I suppose, in the end, I simply fail to understand why every portable electronic music device that’s announced is touted as the next possible iPod killer. Maybe, just maybe, the iPod is a great product. And maybe, just maybe, it’s not the list of specs and features that make it great. Maybe it’s the way it rests in your hand, or the way it fits into your pants pocket, or the way the click wheel seems to be an extension of your hand, or the way it works so seamlessly with iTunes. Or maybe, just maybe, it’s because Apple knew what to leave out. There are surely lots of bells and whistles that Apple could have crammed into the iPod. But they didn’t. They kept it simple. Because most people simply want to play music. Microsoft? They’ll pack every conceivable feature into the Zune. It’ll play DVDs, make your coffee, wash your laundry, and fly you to the moon.

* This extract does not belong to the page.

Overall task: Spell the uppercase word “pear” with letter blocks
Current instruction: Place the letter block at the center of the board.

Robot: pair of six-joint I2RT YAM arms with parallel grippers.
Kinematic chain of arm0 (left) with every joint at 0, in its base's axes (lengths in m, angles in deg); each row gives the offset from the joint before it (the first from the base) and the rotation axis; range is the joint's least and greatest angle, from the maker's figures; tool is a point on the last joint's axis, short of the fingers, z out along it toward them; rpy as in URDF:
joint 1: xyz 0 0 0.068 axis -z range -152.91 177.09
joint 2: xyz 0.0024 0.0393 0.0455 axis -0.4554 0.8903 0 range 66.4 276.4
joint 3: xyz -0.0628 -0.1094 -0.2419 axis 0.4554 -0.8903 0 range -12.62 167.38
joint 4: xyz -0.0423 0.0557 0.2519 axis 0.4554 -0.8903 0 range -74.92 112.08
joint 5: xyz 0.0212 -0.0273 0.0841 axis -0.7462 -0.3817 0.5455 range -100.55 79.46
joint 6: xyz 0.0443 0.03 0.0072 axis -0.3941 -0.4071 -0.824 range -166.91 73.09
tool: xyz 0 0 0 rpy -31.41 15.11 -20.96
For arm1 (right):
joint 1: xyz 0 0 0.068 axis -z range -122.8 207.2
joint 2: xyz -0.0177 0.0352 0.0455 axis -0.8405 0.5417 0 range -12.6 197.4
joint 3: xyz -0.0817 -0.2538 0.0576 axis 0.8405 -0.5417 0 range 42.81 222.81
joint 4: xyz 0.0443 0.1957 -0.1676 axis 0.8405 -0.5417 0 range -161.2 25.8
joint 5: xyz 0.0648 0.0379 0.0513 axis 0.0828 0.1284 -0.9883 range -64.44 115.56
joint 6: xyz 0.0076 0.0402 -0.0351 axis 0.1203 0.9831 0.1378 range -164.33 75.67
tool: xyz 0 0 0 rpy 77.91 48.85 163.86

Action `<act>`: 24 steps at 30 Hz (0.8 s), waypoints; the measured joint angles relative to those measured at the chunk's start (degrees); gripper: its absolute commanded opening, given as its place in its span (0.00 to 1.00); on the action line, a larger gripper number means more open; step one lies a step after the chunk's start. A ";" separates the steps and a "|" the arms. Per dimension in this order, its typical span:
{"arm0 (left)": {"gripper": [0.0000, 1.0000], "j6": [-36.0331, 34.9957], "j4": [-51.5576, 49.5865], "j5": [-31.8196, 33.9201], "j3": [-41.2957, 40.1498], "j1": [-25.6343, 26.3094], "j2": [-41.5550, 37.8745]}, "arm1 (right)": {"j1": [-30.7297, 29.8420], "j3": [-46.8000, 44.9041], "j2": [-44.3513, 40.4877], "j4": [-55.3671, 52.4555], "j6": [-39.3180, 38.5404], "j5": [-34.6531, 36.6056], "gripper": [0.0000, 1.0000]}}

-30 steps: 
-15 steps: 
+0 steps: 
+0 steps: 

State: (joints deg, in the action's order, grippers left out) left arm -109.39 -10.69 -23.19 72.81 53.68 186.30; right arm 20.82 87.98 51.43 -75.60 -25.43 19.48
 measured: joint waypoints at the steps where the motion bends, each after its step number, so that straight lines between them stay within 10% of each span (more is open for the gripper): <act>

But it won’t be an iPod. That much is certain.
Updated: Joy of Tech sheds some light on the origin of the Zune name.
Updated again: Wired’s Eliot Van Buskirk says Microsoft’s iPod killer is doomed from the start:
Microsoft’s new strategy, like many tech companies looking to break into a new market, is to offer new features you can’t get anywhere else. But, as Microsoft itself proved over the years, features alone don’t win technology wars. Having dominated the PC market with its Windows monopoly, Microsoft should know that cracking into a closed ecosystem is often a quixotic affair. Charging at a competitor whose products not only dominate but set the standard in quality is suicidal.